### Data records
========

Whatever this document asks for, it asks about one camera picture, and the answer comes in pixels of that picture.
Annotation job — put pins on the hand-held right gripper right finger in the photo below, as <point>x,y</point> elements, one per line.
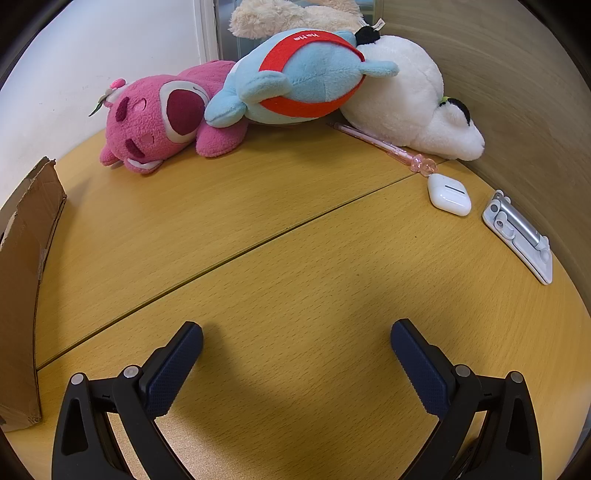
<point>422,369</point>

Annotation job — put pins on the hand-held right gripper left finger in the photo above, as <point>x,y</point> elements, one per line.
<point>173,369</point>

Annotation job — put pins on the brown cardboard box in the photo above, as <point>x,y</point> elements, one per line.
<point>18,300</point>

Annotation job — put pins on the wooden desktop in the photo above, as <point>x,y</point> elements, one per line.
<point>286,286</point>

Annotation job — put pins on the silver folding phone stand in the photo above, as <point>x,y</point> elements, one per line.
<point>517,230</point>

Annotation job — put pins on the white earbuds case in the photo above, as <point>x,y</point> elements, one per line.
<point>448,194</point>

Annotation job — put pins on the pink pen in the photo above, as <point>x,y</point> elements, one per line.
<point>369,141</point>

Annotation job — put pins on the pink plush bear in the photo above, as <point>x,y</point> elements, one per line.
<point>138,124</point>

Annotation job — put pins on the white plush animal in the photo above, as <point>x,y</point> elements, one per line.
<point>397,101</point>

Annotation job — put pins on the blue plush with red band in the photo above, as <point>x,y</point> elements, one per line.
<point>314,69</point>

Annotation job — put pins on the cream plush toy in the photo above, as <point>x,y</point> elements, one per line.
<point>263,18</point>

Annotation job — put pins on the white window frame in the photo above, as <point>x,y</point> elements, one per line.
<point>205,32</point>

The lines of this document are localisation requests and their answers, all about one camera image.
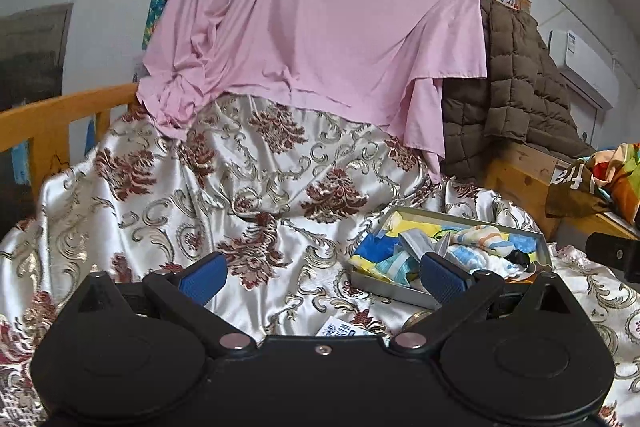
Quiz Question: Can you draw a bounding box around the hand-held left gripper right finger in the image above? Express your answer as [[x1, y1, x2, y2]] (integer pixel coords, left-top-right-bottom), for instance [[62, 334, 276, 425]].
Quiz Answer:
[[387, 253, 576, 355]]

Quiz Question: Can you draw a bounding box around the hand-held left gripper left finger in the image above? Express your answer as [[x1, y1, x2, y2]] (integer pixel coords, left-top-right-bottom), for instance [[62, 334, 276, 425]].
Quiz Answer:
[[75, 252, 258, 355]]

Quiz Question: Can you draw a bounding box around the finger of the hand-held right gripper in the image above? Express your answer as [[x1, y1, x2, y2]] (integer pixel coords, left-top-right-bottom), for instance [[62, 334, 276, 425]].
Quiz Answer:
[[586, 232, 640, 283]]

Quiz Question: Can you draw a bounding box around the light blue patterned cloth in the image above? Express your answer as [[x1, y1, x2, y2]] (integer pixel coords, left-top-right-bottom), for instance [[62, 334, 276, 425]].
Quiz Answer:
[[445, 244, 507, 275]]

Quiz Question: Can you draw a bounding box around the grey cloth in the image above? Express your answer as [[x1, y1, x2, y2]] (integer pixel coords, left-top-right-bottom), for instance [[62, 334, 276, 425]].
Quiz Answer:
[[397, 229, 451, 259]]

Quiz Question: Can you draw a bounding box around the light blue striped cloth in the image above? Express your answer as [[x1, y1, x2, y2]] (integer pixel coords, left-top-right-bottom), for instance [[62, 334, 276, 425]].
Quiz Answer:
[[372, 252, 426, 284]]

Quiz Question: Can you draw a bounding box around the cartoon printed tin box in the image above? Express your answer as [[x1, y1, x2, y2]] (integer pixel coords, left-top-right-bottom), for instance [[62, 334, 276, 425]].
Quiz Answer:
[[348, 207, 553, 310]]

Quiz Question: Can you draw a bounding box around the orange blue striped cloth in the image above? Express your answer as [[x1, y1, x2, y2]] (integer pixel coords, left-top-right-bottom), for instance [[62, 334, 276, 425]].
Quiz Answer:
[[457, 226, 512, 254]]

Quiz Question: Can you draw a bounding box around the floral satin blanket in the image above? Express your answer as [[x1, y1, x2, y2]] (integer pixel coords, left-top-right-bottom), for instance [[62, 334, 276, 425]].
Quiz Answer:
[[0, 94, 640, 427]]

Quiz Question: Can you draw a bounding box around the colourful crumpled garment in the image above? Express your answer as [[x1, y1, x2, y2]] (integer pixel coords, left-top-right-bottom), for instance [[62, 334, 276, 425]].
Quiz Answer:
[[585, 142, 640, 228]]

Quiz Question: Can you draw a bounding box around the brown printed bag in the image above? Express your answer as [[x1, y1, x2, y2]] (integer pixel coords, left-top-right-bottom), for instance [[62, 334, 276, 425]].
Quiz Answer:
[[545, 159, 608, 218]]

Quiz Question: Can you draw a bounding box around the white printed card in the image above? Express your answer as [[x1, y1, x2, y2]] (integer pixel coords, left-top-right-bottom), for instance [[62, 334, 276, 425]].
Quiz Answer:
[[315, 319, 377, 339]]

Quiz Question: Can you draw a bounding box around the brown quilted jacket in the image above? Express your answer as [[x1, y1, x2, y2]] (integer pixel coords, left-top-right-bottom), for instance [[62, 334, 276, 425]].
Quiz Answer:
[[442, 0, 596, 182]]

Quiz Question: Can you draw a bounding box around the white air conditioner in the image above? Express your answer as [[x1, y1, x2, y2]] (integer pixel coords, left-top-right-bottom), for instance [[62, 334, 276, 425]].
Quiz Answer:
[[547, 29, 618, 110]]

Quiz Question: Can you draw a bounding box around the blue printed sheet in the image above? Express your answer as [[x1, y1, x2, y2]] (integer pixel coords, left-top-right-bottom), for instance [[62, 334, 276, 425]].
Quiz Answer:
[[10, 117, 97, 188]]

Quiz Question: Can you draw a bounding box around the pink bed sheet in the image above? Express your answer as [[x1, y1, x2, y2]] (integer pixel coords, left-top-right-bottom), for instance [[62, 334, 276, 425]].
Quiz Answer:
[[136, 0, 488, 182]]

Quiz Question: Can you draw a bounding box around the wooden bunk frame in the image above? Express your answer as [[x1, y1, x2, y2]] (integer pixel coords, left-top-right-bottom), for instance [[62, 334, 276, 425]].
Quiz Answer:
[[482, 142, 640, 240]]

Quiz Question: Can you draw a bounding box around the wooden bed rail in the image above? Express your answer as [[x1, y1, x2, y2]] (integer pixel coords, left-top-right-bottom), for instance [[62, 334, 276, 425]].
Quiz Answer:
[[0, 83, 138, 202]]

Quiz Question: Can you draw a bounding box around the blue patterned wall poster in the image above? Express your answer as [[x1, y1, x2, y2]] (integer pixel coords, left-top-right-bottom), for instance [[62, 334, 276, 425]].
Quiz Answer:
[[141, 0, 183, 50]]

========

### TASK STATEMENT
Copy, word for word, the entries above from the first line to the line that holds "<point>517,230</point>". Drop the pictures.

### THE ANSWER
Whatever this document asks for, it asks about one camera picture, and the answer comes in pixels of that picture.
Annotation job — put pins on the hand-held right gripper right finger in the photo below, as <point>x,y</point> elements, one per line.
<point>422,369</point>

Annotation job — put pins on the hand-held right gripper left finger in the photo above, as <point>x,y</point> elements, one per line.
<point>173,369</point>

Annotation job — put pins on the brown cardboard box in the photo above, as <point>x,y</point> elements, one per line.
<point>18,300</point>

Annotation job — put pins on the wooden desktop in the photo above, as <point>x,y</point> elements, one per line.
<point>286,286</point>

Annotation job — put pins on the silver folding phone stand in the photo above, as <point>x,y</point> elements, one per line.
<point>517,230</point>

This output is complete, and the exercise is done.